» WHAT NEEDS TO BE DONE
Which of the lines below hold "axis"? Please return each one.

** DATA PROVIDED follows **

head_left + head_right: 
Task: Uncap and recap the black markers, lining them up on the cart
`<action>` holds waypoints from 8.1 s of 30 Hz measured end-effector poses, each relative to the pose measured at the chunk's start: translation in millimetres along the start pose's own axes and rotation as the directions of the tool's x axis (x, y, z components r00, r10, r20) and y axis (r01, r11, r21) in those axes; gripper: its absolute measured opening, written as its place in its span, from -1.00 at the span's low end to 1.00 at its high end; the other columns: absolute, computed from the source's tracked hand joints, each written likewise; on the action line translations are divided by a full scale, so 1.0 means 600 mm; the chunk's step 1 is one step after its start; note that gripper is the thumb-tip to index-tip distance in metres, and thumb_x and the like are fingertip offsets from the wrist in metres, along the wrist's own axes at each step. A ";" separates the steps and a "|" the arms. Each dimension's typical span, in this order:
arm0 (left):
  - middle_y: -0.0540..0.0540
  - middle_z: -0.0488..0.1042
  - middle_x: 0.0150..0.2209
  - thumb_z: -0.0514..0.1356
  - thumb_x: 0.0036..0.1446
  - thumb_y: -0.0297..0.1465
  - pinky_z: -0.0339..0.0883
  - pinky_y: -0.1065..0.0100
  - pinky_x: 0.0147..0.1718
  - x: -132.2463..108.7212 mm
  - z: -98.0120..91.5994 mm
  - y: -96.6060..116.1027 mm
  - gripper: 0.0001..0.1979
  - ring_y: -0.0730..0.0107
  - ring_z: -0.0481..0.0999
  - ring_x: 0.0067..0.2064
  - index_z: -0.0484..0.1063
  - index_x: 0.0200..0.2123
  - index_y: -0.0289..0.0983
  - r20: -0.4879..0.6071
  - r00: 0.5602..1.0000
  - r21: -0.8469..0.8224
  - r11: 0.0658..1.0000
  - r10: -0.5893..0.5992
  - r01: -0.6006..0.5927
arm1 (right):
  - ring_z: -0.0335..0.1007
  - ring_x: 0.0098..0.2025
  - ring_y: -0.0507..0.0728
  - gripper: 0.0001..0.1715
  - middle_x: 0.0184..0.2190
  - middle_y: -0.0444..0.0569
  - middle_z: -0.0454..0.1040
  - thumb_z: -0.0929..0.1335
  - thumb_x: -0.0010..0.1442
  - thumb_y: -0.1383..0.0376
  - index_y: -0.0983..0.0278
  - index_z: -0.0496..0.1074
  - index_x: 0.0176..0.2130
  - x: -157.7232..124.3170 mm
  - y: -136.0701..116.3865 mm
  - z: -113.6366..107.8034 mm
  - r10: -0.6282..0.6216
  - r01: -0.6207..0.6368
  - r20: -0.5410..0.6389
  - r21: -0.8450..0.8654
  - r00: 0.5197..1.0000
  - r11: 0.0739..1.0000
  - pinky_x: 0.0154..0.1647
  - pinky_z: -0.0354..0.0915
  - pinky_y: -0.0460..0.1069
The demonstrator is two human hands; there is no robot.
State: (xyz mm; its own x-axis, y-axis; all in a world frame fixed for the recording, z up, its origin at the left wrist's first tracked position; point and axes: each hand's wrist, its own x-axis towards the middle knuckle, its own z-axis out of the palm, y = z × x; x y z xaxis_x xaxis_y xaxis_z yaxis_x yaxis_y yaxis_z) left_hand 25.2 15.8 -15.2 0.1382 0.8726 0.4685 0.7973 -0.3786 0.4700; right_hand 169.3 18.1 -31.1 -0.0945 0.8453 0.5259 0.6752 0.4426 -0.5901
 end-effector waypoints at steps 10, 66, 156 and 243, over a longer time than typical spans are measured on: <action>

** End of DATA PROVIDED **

» ANSWER AREA
`<action>` holds waypoints from 8.1 s of 30 Hz measured end-effector poses, each relative to the pose measured at the chunk's start: translation in millimetres along the start pose's own axes and rotation as the directions of the tool's x axis (x, y, z components r00, r10, r20) and y axis (r01, r11, r21) in those axes; gripper: its absolute measured opening, written as its place in its span, from -1.00 at the span's low end to 1.00 at its high end; the other columns: absolute, computed from the source's tracked hand joints, each written likewise; on the action line translations are divided by a full scale, so 1.0 means 600 mm; the chunk's step 1 is one step after its start; note that gripper is the thumb-tip to index-tip distance in metres, and thumb_x and the like are fingertip offsets from the wrist in metres, along the wrist's own axes at each step. A ";" separates the steps and a "|" the arms. Each dimension's typical span, in this order:
State: (xyz mm; its own x-axis, y-axis; all in a world frame fixed for the recording, z up, its origin at the left wrist's first tracked position; point and axes: each hand's wrist, its own x-axis towards the middle knuckle, its own z-axis out of the palm, y = z × x; x y z xaxis_x xaxis_y xaxis_z yaxis_x yaxis_y yaxis_z) left_hand 25.2 15.8 -15.2 0.1382 0.8726 0.4685 0.7973 -0.3786 0.4700; right_hand 169.3 18.1 -31.1 -0.0945 0.8453 0.5259 0.6752 0.4426 -0.5901

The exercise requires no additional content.